Republicans Warn Trump: Right the Ship or Lose Senate

CNN/ Newswire | 8/8/2016, 9:37 a.m.
Republican leaders are watching Donald Trump's campaign with growing alarm as they fear a landslide at the top of the ...
Donald Trump on the campaign trail

With Trump's standing dropping markedly since the convention, the Democratic strategy is simple: Tie every Republican to their unpopular standard-bearer.

Senate Democrats are so deadset on this strategy that Reid publicly rebuked President Barack Obama for saying at the Democratic National Convention that Trump's message "wasn't particularly Republican, and it sure wasn't conservative."

"I would disagree with the President," Reid told CNN. "The reason we have Donald Trump is because what has happened in the Congress of the United States by the Republicans ... they've created Donald Trump."

To help save the Senate, Republicans are banking on the support of well-funded outside groups, including McConnell's leadership PAC and the network of organizations bankrolled by the Koch brothers, who plan to spend $250 million on their political activities this cycle.

"What we've seen is the Republican candidates we're favoring, that we're supporting, have been very durable," said Mark Holden, senior vice president of Koch Industries.

Senate Dems reel in convention bounce

An NBC/Wall Street Journal poll released Friday shows Democrats with an edge nationally on the question of which party should be in charge of Congress -- 47% of registered voters prefer a Democratic-controlled Congress, with 43% favoring a GOP-controlled one.

In a conference call with reporters on Friday, several Senate Democrats sought to connect GOP senators to Trump's latest comments on national security issues -- and urged them to officially withdraw their support.

Trump had his first big primary win in New Hampshire in January, but a new WBUR poll out this week indicates Clinton has a 15-point lead in the state. And in a clear warning sign for the GOP, the same poll shows Sen. Kelly Ayotte trailing Democratic Gov. Maggie Hassan by 10 points.

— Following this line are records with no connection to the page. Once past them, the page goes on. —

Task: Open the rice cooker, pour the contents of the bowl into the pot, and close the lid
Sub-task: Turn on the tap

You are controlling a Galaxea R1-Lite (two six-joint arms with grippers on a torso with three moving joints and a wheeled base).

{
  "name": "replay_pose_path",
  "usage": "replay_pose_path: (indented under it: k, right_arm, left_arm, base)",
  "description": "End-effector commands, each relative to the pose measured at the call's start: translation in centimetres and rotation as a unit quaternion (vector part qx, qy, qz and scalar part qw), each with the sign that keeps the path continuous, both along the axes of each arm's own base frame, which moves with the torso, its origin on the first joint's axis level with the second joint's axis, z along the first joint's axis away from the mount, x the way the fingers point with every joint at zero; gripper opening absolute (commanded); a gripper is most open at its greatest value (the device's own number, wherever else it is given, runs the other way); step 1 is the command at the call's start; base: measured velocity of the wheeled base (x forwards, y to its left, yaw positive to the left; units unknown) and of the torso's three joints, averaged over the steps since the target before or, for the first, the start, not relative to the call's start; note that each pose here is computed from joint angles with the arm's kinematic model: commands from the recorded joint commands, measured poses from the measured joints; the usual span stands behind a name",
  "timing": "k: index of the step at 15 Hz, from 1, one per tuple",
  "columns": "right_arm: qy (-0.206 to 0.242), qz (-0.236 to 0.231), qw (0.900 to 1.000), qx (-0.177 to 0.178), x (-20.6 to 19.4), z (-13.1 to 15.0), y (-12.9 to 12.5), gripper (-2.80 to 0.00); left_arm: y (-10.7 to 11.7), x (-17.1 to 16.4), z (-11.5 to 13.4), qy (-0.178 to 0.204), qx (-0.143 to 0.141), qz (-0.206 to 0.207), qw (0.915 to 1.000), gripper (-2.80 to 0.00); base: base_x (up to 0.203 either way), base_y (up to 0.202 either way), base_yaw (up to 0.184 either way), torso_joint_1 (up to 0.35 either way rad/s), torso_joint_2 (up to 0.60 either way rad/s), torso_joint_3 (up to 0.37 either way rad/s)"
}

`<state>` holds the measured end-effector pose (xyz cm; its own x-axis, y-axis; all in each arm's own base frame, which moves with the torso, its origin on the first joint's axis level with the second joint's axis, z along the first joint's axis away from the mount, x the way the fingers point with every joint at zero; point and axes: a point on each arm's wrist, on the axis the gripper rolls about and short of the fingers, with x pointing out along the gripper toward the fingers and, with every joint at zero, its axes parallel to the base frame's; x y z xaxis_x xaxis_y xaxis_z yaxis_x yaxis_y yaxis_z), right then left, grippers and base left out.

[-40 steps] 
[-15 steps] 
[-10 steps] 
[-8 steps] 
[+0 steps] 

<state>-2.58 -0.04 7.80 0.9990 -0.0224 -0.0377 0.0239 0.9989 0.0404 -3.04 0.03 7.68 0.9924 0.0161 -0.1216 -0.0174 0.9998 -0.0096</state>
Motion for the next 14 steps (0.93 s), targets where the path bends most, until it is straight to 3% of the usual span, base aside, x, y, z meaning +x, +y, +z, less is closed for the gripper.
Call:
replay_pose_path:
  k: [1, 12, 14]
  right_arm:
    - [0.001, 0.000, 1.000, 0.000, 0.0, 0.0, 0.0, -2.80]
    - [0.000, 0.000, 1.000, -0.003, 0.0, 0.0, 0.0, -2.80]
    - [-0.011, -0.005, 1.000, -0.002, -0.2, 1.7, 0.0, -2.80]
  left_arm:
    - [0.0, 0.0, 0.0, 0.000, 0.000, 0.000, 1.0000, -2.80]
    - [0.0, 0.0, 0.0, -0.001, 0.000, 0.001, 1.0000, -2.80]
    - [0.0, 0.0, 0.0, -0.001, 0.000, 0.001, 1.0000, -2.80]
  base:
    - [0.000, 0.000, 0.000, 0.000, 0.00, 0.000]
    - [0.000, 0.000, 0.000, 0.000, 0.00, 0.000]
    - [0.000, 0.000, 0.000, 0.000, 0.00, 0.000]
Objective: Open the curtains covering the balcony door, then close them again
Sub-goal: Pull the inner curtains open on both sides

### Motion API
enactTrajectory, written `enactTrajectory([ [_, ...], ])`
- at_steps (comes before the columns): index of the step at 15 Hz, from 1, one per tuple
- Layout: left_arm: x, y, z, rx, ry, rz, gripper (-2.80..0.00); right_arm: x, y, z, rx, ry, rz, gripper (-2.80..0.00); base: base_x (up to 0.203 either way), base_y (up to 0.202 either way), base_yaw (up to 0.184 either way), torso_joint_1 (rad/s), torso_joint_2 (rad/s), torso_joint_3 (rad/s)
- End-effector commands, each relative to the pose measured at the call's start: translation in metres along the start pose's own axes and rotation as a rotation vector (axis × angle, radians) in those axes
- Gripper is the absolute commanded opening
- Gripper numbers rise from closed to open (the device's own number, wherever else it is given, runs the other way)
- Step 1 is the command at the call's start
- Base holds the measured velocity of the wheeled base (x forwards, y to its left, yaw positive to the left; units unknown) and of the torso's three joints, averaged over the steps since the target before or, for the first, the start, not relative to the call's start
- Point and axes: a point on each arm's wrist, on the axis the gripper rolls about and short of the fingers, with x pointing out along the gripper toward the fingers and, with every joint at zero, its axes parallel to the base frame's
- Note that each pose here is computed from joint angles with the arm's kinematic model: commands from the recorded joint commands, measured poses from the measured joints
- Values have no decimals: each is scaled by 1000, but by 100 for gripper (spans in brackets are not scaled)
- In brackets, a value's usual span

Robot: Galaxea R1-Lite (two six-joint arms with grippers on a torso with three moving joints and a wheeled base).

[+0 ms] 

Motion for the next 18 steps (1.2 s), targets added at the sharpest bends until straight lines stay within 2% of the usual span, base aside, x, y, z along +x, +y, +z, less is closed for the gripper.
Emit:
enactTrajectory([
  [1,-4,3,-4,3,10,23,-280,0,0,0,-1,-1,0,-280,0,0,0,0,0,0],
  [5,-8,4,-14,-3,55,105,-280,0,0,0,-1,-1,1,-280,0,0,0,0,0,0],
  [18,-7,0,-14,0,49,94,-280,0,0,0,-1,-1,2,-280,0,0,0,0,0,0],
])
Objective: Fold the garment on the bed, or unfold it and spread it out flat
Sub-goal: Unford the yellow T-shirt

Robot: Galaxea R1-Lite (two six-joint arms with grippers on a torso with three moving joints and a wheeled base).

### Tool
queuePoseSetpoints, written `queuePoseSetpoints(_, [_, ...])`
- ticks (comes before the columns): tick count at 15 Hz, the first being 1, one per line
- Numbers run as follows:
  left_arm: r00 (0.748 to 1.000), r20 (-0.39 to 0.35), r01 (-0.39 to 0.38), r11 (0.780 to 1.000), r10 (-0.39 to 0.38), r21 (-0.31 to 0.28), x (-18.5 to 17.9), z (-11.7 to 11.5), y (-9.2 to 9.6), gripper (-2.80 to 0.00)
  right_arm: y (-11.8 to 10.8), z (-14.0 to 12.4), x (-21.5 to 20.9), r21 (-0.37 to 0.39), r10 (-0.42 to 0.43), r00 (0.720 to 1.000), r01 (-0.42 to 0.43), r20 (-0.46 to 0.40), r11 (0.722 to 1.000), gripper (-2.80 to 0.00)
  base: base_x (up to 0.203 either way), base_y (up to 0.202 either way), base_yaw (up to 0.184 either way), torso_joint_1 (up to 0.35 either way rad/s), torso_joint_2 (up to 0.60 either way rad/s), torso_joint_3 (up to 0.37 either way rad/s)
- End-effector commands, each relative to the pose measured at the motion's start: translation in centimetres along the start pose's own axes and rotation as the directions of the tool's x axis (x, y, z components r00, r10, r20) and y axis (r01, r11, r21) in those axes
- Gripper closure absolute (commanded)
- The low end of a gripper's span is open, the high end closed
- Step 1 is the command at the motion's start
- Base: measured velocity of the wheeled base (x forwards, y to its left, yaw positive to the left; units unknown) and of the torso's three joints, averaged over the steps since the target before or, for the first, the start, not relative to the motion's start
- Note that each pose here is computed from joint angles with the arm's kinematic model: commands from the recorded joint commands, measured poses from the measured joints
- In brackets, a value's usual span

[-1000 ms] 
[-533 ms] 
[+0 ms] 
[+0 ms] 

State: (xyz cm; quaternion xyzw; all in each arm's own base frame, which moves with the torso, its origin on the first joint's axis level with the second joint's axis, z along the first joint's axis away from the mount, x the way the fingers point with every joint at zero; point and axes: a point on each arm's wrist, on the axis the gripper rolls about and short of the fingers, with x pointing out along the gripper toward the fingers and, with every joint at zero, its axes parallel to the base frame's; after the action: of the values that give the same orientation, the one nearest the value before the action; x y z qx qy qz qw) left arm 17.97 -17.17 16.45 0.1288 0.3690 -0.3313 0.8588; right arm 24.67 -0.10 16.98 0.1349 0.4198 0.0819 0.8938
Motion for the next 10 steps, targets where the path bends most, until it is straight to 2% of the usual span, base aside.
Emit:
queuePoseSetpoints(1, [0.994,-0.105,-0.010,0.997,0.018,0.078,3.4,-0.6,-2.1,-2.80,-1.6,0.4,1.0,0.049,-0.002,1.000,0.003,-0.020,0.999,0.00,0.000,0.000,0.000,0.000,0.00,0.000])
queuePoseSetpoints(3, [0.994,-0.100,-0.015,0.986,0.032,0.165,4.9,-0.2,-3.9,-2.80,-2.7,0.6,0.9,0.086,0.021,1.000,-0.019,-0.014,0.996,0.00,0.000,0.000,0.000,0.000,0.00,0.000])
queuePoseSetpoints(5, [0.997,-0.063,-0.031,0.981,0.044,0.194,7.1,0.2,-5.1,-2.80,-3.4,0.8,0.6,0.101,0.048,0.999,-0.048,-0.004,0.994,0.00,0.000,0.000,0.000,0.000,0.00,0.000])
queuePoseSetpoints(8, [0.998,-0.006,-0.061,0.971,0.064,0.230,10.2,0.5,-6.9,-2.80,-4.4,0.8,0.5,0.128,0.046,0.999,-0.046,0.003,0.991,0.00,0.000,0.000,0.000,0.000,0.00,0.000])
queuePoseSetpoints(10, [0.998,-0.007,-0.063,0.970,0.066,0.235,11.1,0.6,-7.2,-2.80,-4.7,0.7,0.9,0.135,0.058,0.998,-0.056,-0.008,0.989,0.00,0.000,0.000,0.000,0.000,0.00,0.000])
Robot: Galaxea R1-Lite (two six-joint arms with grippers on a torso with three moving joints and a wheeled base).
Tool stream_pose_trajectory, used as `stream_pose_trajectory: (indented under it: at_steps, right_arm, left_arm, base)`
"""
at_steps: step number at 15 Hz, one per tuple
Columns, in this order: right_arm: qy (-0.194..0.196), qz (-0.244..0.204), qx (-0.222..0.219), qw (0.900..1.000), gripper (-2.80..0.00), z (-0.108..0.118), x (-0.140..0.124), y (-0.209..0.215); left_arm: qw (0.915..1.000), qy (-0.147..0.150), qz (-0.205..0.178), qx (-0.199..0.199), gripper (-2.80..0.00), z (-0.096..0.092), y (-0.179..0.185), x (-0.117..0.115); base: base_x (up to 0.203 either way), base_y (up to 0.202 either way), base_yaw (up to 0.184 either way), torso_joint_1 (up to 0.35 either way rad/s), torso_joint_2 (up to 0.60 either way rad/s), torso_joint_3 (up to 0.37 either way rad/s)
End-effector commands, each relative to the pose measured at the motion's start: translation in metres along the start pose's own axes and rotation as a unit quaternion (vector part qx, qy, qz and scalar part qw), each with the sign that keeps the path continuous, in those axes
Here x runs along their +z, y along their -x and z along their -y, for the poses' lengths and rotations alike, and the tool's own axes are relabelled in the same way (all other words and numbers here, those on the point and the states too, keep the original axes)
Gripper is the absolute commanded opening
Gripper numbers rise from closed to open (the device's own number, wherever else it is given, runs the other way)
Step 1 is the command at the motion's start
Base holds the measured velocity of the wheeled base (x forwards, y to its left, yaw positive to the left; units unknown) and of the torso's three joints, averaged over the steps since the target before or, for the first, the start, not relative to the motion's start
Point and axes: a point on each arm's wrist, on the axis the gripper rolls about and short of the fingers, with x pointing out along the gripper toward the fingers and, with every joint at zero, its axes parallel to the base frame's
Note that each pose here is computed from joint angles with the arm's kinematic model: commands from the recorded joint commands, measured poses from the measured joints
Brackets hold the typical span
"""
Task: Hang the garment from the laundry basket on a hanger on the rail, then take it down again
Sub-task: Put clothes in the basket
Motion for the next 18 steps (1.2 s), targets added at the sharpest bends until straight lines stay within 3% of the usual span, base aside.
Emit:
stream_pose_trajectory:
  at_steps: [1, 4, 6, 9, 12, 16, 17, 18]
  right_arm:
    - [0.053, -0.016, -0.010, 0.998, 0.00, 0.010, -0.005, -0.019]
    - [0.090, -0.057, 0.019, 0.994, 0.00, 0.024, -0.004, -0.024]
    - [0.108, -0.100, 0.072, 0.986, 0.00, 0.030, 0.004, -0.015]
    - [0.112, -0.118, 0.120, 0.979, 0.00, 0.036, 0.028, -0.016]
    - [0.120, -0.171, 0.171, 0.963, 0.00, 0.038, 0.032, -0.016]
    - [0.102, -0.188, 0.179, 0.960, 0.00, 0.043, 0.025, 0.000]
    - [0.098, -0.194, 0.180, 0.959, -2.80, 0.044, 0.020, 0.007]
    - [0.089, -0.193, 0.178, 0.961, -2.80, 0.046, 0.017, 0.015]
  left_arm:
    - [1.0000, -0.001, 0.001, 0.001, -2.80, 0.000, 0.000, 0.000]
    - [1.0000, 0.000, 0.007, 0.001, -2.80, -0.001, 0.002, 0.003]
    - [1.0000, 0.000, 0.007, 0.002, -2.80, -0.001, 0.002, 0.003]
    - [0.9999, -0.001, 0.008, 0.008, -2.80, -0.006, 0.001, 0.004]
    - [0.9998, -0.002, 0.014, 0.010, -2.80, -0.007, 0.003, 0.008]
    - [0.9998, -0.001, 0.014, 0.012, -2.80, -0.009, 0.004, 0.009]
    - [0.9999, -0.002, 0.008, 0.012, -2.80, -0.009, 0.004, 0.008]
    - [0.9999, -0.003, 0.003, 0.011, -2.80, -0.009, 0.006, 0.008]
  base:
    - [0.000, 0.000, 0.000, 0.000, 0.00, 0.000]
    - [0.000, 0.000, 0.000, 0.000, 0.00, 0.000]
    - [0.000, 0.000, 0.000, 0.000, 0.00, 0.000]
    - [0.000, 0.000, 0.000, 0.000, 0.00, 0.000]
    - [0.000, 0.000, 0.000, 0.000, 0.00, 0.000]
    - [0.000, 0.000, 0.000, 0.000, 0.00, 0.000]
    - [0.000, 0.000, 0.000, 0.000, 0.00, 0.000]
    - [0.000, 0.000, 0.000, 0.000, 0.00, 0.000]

While both sides believe the New Hampshire Senate race is much tighter, the Trump effect is putting Ayotte in a bind. The first-term senator has indicated she would support Trump -- but has sought to draw a contrast with him by saying she would not endorse him and criticizing several of his more controversial statements.

Ayotte's New Hampshire colleague, Democratic Sen. Jeanne Shaheen, attacked GOP senators for trying to "have it both ways" in backing the nominee while trying to distance themselves from him.

"This idea that 'I support him but I don't endorse him' -- that's baloney. When you support somebody, you effectively endorse them," Shaheen said on a conference call with reporters Friday.

Earlier this week, Trump called Ayotte "weak" and declined to endorse her. Ayotte responded by saying, "I call it like I see it, and I'm always going to stand up for our military families and what's best for the people of New Hampshire."

GOP officials in the state note its reputation for rewarding independent-minded candidates and argue that the episode is more likely to help Ayotte with voters. But given Trump's appeal with GOP voters in the state, Ayotte can't afford to alienate herself from a crucial voting bloc during a close Senate race.